It’s mentioned at Frequently asked questions (FAQ) | Qubes OS, in the section “How does Qubes OS compare to using a “live CD” OS”:
Booting your computer from a live CD (or DVD) when you need to perform sensitive activities can certainly be more secure
than simply using your main OS, but this method still preserves many of the risks of conventional OSes. For example, popular
live OSes (such as Tails and other Linux distributions) are still monolithic in the sense that all software is still running
in the same OS. This means, once again, that if your session is compromised, then all the data and activities performed
within that same session are also potentially compromised.
It’s said: “Booting your computer from a live CD (or DVD) when you need to perform sensitive activities can certainly be more
secure than simply using your main OS”. This doesn’t make sense to me. Please read my current understanding and help me know
what I am wrong at.
My understanding is that the only special benefit provided by a live OS like Tails is the no writing to disks, i.e. it
works using the RAM only. This is explained by the saying of Tails OS that it works like a tent
(Tails - How Tails works): “Tails always starts from the same clean state and everything you do disappears
automatically when you shut down Tails.\n Without Tails, almost everything you do can leave traces on the computer”.
My understanding is: If we get a new disk from factory, or a disk with all sectors written zeros or random, then do nothing
with it except installing Qubes OS on it while using Full Disk Encryption with a strong passphrase, then there is no problem
at all with sensitive data being written to the disk as long as the passphrase is strong and secure. In this way, Tails does
not provide anything special, and thus using Qubes OS is better (unless resources are not available, because Tails is more
lightweight) because you can simply use disposables for what you want to disappear after using.
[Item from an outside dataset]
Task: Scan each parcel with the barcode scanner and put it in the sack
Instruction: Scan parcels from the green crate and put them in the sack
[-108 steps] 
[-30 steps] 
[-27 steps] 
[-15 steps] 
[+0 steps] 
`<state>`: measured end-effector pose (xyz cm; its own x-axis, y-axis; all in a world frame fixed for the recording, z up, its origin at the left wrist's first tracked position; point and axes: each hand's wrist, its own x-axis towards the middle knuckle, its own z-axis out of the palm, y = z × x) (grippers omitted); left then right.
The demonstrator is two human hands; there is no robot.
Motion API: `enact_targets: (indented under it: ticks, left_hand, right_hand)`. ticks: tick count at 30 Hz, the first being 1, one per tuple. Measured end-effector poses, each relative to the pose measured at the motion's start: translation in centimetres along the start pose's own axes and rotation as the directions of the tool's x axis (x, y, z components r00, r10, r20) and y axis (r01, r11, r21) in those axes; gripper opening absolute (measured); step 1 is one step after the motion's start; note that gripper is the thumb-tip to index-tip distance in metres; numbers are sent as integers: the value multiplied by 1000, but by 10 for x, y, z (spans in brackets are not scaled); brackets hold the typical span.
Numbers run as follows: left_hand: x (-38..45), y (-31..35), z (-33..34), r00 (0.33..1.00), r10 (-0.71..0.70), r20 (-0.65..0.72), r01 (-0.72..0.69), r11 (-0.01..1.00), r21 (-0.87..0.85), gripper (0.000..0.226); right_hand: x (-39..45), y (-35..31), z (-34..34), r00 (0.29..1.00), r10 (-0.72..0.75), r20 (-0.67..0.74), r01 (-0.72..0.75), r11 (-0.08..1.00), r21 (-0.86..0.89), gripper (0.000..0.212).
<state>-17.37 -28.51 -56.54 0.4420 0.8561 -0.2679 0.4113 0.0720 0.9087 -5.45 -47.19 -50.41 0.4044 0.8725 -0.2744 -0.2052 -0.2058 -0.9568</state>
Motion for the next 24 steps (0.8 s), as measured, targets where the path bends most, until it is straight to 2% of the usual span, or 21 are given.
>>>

Perhaps you should only tell me what’s the problem of writing information on disk, or what could be a benefit of a RAM-based
disposable in Qubes OS, and I’ll know what I’m wrong at. The disk is encrypted, so what’s the problem with all sensitive
being written to it? If you tell me: “They can get all the sensitive if they caught the computer while it’s running, because
disk is decrypted”, then I’ll tell you this is exactly what can happen to Tails users: Tails will do nothing if the laptop
was caught while it’s running or if the person was caught while the desktop computer is running and the adversaries had
access to the running computer. The only difference (I see) is that with Tails the sensitive data available will be of only
one session, while with Qubes it will be since first use. Is this the only difference?